Africa (Maya Angelou poem)

Africa (Maya Angelou poem) Character List

The speaker

The speaker/narrator of the poem is an unidentified person with an omniscient, or all-knowing, point of view. The speaker may have witnessed the events described in the poem, or perhaps is simply aware of these events and is relaying the history of Africa. She conveys great empathy and compassion for its people and expresses hope for the continent’s future.

Africa

The continent itself is personified throughout the poem as a beautiful woman. Various geographical features such as deserts, mountains, and rivers are described as the features of this woman. She is both oppressed and powerful, broken and triumphant. Africa is represented as a mother land—specifically, the mother land of Angelou’s ancestry.

The listener

The listener/reader is unspecified. The speaker appears to be relating the story of Africa to most anyone who is willing to listen.

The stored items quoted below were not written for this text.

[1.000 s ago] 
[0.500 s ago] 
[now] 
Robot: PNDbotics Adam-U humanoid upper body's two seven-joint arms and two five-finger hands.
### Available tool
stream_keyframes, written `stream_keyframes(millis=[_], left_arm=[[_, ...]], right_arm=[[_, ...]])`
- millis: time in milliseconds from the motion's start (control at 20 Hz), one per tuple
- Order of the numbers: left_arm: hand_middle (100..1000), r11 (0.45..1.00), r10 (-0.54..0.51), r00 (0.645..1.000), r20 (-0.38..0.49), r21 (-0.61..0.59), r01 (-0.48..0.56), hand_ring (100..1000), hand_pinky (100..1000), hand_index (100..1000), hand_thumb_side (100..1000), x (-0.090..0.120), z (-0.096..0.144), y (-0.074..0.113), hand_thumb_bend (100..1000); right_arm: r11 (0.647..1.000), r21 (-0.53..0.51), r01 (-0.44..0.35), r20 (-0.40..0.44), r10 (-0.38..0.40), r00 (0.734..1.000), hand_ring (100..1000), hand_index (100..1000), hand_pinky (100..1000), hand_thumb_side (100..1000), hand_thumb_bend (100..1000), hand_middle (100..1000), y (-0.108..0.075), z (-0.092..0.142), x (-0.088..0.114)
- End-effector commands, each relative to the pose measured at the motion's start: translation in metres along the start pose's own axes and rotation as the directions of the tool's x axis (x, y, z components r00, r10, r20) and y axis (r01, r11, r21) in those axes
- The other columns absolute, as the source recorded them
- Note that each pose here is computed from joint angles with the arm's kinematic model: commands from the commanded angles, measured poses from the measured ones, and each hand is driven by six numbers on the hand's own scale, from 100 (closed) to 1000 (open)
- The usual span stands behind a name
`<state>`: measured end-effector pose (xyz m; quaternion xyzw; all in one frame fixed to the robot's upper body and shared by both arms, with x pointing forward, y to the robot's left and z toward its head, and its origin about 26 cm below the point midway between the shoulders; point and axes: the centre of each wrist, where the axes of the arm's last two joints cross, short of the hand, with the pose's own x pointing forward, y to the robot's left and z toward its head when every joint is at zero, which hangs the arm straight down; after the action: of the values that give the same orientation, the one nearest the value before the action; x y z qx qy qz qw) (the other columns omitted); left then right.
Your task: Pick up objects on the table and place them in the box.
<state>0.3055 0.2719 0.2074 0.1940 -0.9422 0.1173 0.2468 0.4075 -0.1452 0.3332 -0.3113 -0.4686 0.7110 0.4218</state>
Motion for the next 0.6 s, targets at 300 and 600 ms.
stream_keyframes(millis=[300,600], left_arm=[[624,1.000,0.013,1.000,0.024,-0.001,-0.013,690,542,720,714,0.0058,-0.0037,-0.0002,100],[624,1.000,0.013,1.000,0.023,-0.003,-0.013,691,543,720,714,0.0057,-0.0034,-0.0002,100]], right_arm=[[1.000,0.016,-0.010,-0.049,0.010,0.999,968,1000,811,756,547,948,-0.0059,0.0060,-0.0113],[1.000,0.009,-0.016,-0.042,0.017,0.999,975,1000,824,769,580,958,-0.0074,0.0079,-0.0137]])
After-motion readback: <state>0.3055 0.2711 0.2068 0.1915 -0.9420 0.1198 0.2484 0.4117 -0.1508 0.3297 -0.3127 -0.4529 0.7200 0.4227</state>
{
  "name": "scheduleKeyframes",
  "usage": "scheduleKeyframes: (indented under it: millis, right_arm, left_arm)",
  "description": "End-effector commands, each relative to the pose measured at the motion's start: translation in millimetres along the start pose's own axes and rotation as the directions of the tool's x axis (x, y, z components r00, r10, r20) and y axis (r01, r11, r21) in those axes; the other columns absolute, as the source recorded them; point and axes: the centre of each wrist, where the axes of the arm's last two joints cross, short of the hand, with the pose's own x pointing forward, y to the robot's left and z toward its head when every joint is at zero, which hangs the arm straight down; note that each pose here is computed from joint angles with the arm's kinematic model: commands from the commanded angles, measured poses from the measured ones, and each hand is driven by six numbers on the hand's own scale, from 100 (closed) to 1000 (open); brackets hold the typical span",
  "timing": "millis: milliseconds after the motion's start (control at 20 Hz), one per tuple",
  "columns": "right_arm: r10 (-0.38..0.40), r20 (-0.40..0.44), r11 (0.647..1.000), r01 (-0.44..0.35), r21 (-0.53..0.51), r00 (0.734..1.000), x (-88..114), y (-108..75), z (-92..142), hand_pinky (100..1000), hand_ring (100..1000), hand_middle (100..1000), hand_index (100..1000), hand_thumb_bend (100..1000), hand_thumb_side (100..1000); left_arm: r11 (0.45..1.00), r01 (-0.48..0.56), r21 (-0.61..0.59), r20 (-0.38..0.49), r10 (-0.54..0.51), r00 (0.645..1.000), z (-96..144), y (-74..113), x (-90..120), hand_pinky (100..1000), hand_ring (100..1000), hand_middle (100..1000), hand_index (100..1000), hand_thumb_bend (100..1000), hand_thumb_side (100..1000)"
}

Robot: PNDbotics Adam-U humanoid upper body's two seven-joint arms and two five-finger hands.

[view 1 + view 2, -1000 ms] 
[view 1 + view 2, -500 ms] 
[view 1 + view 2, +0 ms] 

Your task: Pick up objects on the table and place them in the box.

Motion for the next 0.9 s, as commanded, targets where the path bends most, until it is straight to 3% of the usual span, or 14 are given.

She is asking the listener to remember the pain of Africa’s past and to recognize that Africa will rise above its troubles once again. The speaker is asking all of humanity to recognize the atrocities that have taken place in her motherland.

Brigands

“Brigands” is a synonym for bandits. The brigands referenced in the poem are most likely the Europeans who colonized Africa and changed the lives of the natives dramatically. They invaded the continent, killed many natives, and enslaved countless others by taking them to the New World. Those who remained in Africa were subjected to the rules and religion of the Europeans. The brigands robbed the Africans of their way of life and, in many cases, their actual lives.

Daughters and sons

The daughters and sons are the Africans who were taken or tormented by Europeans. Both men and women were subjected to abuse and hard labor when enslaved, and many women were raped and bore the children of their masters. The use of the words “daughter” and “son” as opposed to “woman” and “man” emphasizes that families were torn apart. Without daughters and sons, there are no future generations. The African people are in danger of dying out if family units are dissolved.

Jesus

While Jesus is often depicted positively in other Angelou poems as a source of faith and spiritual comfort, the context is different in this poem. In this verse, Jesus represents the religious beliefs that the Europeans forced upon the Africans. While spirituality may have given many slaves hope and comfort, such Christian ideals were still imposed on the Africans. They lost their spiritual heritage and had a foreign one imposed on them. Jesus therefore represents the religious oppression of the Africans.